第四の予言
ついに、予言の時刻まで二分となった。一度予言を外しているため、多少の不安があった。しかし、今まで地震の予言は二つだけだが、すべて当てている。そして神様は私の味方だ。この予言は当たる。当たるはずである。と自分に言い聞かせた。
どうにも落ち着かず、私はカーテンをシャーッと閉め、シャーッと開けるという行為を繰りかえした。カーテンで遊びながら、私は時計の秒針をずっと見ている。もうすぐ、九時二分になる。私にとっても、日本人にとっても運命の時刻である。

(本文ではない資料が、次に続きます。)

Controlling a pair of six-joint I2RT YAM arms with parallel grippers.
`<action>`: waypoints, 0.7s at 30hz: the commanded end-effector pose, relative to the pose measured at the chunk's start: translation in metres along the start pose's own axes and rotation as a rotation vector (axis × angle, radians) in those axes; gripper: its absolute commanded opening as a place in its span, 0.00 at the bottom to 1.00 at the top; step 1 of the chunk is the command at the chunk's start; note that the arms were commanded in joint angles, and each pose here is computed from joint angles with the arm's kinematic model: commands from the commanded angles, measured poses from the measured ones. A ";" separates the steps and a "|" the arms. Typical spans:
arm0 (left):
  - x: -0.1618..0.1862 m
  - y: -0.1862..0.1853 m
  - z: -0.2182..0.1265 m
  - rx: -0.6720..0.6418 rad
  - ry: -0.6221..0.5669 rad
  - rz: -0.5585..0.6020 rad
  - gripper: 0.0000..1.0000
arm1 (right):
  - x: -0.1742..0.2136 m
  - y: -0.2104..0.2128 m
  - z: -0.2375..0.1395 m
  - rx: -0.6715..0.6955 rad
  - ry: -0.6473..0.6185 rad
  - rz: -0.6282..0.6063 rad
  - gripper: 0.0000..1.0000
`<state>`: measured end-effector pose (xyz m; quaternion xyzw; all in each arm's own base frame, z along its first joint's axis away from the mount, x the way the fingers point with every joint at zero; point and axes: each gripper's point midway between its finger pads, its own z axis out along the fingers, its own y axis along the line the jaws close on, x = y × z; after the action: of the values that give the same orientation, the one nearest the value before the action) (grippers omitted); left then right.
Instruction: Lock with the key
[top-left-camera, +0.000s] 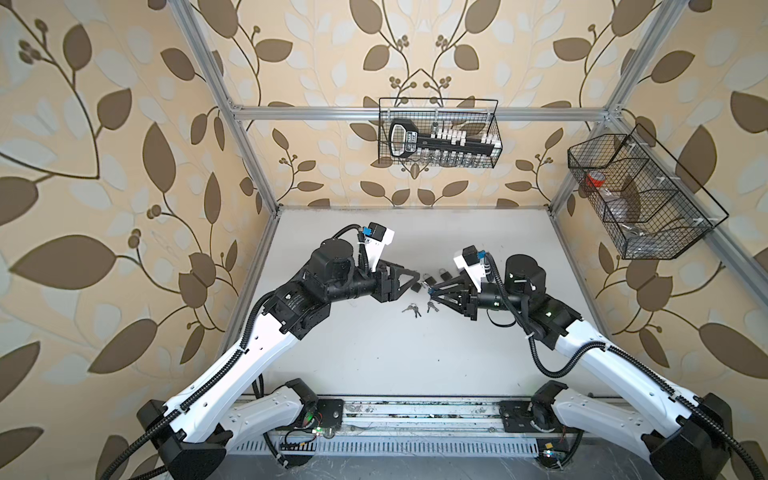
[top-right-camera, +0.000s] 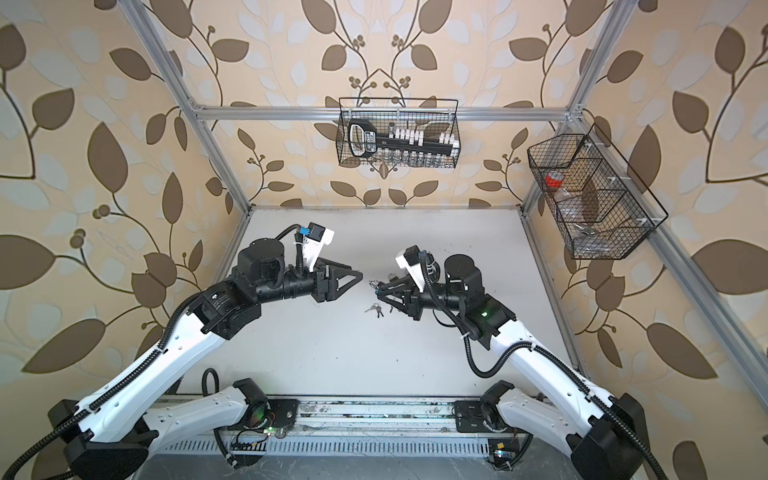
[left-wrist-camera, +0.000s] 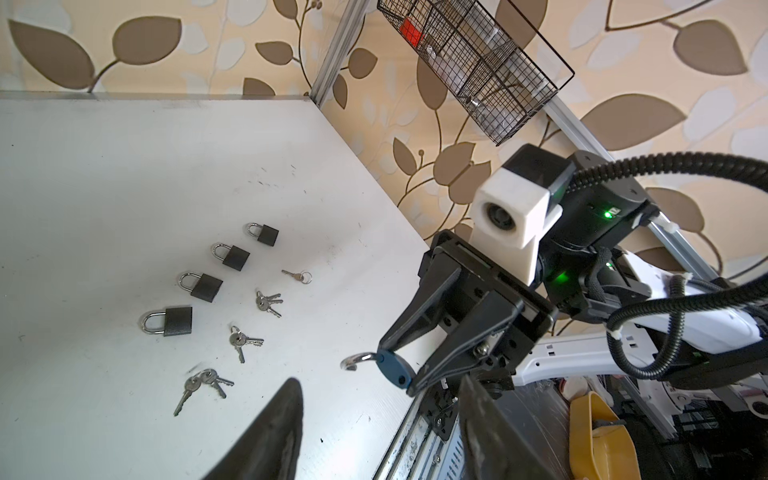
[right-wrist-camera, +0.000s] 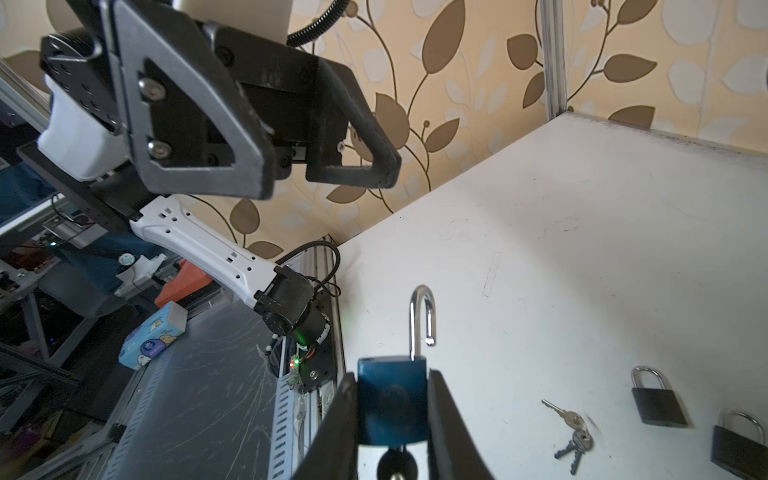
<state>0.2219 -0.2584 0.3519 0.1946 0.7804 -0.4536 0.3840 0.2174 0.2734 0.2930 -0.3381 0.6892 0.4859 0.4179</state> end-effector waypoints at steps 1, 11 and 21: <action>-0.013 -0.008 0.000 0.050 -0.026 0.013 0.58 | -0.004 0.010 0.002 -0.084 -0.012 0.025 0.00; -0.010 -0.019 0.003 0.145 -0.008 0.002 0.59 | 0.000 0.045 0.002 -0.334 0.049 0.066 0.00; 0.003 -0.039 0.011 0.310 0.083 0.001 0.56 | -0.008 0.054 0.000 -0.397 0.046 0.049 0.00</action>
<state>0.2064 -0.2833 0.3614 0.2443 0.7398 -0.5346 0.3275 0.1777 0.2904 0.3024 -0.3891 0.6247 0.6049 0.3040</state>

カチッと音を立てて、長針が二分の位置を指した。しかし、何も起こらない。しかし、二度目の予言の時は五十二秒経った後で地震が発生した。今回もそうなるのではないかと期待し、秒針を見続けた。
しかし、何も起こらないまま、秒針が一周してしまった。「予言者」は、また予言を外してしまったのだ。

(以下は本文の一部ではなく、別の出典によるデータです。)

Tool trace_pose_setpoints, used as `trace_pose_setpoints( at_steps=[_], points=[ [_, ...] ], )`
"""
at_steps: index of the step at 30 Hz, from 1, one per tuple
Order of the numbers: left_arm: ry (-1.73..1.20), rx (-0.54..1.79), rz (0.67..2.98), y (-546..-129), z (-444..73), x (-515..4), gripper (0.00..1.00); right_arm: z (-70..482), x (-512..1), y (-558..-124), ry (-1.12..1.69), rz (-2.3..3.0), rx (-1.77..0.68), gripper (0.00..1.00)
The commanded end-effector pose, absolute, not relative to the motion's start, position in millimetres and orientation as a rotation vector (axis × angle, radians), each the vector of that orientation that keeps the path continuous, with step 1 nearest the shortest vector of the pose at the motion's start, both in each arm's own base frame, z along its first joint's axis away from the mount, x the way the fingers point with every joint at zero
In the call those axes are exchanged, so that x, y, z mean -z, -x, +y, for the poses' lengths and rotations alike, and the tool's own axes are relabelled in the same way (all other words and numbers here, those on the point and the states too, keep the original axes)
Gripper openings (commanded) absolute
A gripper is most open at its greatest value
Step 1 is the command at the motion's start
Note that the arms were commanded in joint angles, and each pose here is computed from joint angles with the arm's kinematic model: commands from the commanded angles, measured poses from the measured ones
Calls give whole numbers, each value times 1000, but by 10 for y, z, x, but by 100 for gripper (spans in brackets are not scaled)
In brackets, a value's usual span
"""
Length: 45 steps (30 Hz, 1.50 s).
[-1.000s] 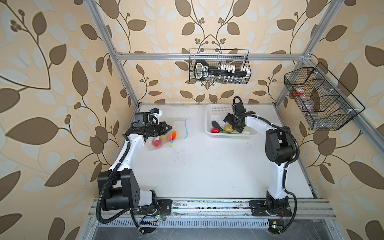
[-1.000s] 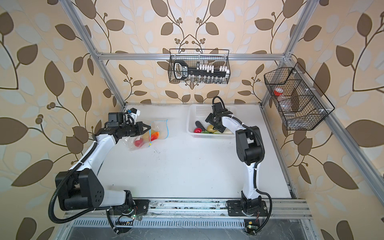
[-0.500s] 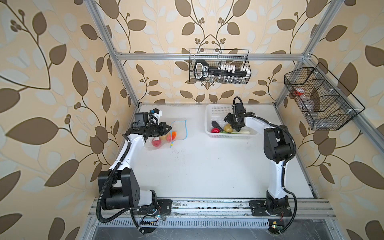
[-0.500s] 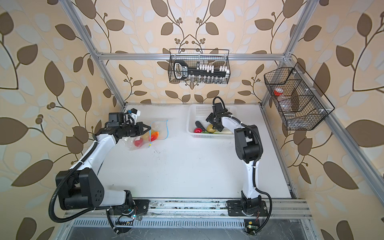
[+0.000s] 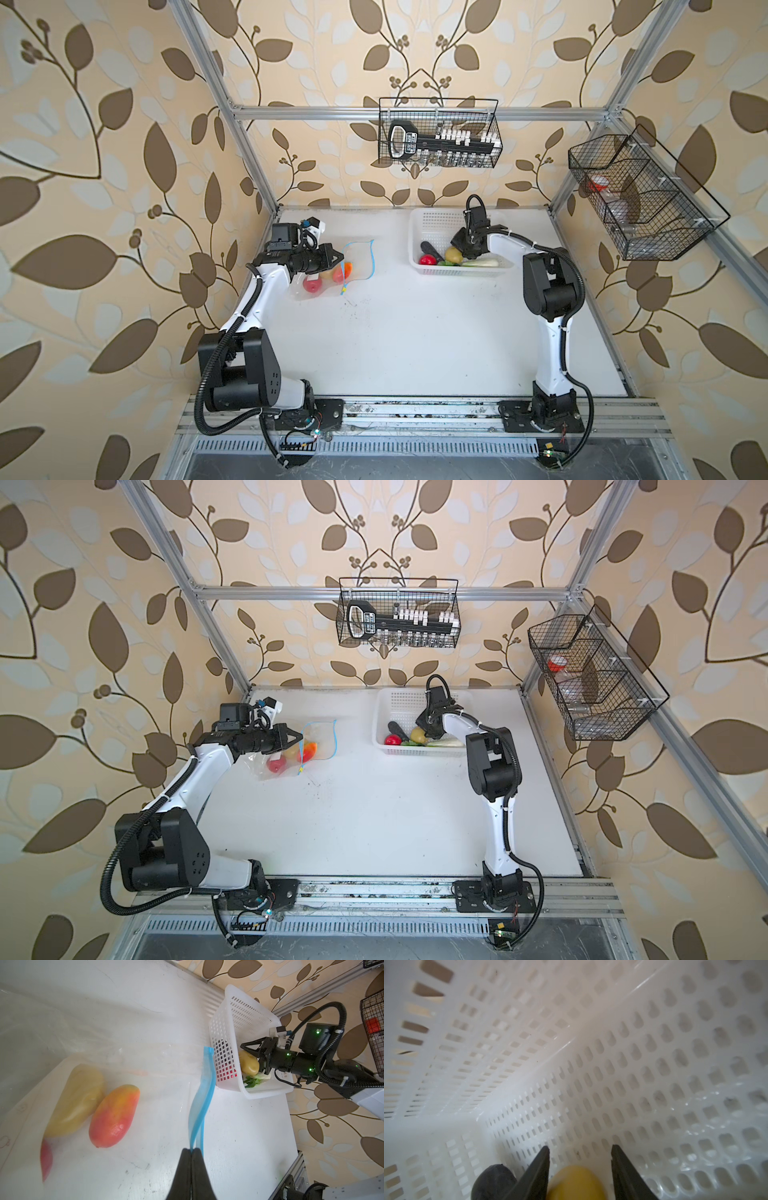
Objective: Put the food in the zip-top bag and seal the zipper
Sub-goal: 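Lower the open right gripper into the basket over the yellow potato, then close the right gripper on the yellow potato in the basket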
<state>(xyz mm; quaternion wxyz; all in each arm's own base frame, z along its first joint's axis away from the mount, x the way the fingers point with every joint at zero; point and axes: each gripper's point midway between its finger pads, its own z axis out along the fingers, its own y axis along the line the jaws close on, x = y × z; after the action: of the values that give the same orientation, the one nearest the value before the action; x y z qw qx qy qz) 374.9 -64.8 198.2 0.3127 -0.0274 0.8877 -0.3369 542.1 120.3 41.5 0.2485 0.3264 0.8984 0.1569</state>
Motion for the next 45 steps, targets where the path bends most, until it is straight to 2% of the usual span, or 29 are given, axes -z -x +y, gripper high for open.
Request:
trace_pose_setpoints(
  at_steps=[1, 9, 12, 20, 31, 36, 40, 43, 45],
  points=[
    [32, 874, 2308, -3789, -619, -2116, 0, 1207, -262, -5343, -923, 2475, -445, 47],
    [40, 884, 2293, -3788, -624, -2137, 0, 1238, -397, -5354, -961, 2420, -572, 47],
    [39, 879, 2285, -3783, -622, -2146, 0, 1245, -455, -5333, -955, 2421, -580, 56],
    [28, 853, 2274, -3776, -604, -2162, 0, 1241, -549, -5174, -887, 2457, -548, 60],
    [27, 870, 2272, -3771, -623, -2159, 0, 1313, -561, -5081, -769, 2531, -475, 77],
    [27, 874, 2268, -3772, -625, -2173, 0, 1336, -641, -5079, -686, 2537, -424, 89],
    [25, 874, 2267, -3767, -626, -2183, 0, 1348, -698, -5082, -640, 2537, -406, 92],
    [25, 875, 2267, -3769, -627, -2181, 0, 1345, -782, -5081, -614, 2530, -386, 100],
    [25, 875, 2268, -3768, -629, -2181, 0, 1371, -905, -5092, -557, 2506, -364, 100]
  ],
)
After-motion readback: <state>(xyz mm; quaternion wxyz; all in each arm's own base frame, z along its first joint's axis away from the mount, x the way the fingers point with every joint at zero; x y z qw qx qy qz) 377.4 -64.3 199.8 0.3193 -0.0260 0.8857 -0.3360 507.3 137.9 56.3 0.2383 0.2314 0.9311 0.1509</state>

私は頭を抱えた。そこで初めて気づいた。あの二度目の予言が当たったのはただの偶然だったのだ。「大きな地震」と言ってしまったため、言い逃れをすることは出来ない。そして、二度連続で予言を外しては、きっともう「予言者」の言うことは信じてくれないだろう。
私は「予言者」としてツイッターを開く。当然、そこには私を非難する書き込みしか見られなかった。「死ね」やら、「犯罪者」やら、私を叩く発言だらけであった。今まで予言を当ててきただけ、反響が大きいのだろう。すっかり心が疲れてしまった。
もはや掲示板を開く気にすらなれなかった。涙は出なかったが、確実に心は傷を負っていた。予言を外したのは私ではなく、「予言者」なのだと自分に誤魔化すことも出来ない。
その日はもう何もせず、放心してした。あれから、パソコン、スマートフォンの電源は入れていない。メールやLINEも放置している状態だ。昼食、夕食は食べずに眠った。それでも空腹感は感じなかった。
次の日の朝、少し心が落ち着きもう一度ツイッターを開いた。昨日よりさらに「予言者」を責める書き込みが増えていた。その中に擁護する書き込みはないかと探していたが、見当たらなかった。それから、掲示板を開くが、そこにも「予言者」を擁護する書き込みは無かった。そこには想像を絶するほどの罵詈雑言が並んでおり、心が傷つくような書き込みだらけだった。
傷心のまま、私は服を着替えた。彼女をサプライズで迎えに行くのだ。到着の時間は今までの彼女の発言からだいたい推測出来た。どうだ。これが一流大学卒の力だ。この傷ついた心を彼女に会うことで少しでも癒やしたいのだ。
道に散乱していた窓ガラスの破片はいつの間にか片付けられていた。私はすっかり綺麗になった道を最寄り駅に向かって歩く。時間に余裕を持って出発したため、いつもより歩くペースはゆっくりにできる。
電車は通常のダイヤで動いていた。午後一時に最寄り駅に着いた水色の車体の各駅停車で彼女の最寄り駅に向かう。ここから四駅である。車内は空いていた。